It's (thankfully) not happened to me, but I'm really keen to get opinions as well as proven solutions on how to deal with ICE-ing, both at dedicated charging locations (such as Tesla Superchargers, Public charge points, etc) as well as destination chargers (Supermarket car parks, Restaurants, Etc).

Short definition of 'ICE-ing' for those unaware: When an Internal Combustion Engine (ICE, ie. Petrol or Deisel) parks in a space designated for Electric Vehicle (EV) charging, restricting or obscuring the ability to charge.
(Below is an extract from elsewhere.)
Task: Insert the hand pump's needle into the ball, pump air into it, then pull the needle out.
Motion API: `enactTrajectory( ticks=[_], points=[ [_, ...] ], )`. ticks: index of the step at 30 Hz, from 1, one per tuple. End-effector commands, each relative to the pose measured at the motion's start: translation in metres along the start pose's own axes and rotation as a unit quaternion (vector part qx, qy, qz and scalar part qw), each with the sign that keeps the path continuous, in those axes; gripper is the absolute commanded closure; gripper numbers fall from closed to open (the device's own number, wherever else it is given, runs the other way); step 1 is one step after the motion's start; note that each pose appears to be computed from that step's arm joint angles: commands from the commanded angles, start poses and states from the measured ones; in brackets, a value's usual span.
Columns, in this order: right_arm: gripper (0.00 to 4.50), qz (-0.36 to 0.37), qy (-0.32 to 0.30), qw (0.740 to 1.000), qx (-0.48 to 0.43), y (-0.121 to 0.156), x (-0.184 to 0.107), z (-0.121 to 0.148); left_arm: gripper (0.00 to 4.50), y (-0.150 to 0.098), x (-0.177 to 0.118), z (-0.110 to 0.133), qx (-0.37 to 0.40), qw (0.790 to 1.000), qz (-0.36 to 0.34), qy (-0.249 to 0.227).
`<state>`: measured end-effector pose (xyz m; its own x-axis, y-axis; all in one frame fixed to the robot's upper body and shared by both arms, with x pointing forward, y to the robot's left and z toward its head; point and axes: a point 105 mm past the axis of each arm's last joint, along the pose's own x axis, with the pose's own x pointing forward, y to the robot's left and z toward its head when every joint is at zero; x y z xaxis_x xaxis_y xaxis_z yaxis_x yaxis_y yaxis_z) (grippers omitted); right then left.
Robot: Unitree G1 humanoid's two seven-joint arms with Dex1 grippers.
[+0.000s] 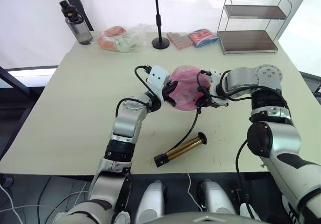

Interesting to get opinions also on which side of the fence PHEV (Plug-in Hybrids) fall into? And what about EV's not on charge? Different strategies, or the same?

And do we think 'laws' would change this behaviour? Fines? Clamps? Towing? Etc?
 
For me personally, I think fines for any vehicle not actively 'plugged in' would be the best route forwards... policed in the same way maximum-stay spaces are policed today (via traffic wardens).

This would mean if a car isn't plugged in, they're fined. If they're plugged in not charging, they're fined (via idle fees). And consequently, only those with a genuine need for the charging space would avoid a monetary fine.

I wouldn't go as far as penalty points... I have a M3P to ensure I get plenty of those already!
 
I think idle fees are a complexity and nuance that perhaps best saved for later/if at all. Not all people are bright enough to realise their car will stop charging while they're away, nor do all EVs get phone notifications when finishing/done either.

I think as you say parking penalties for incorrect parking for anything not plugged in. It would also make sense, if doing that to ensure that any "EV Parking" isn't called that, as it's misleading... "EV Charging" would be better. Otherwise those who are hard of thinking could rightly claim they're in an EV and it says EV Parking.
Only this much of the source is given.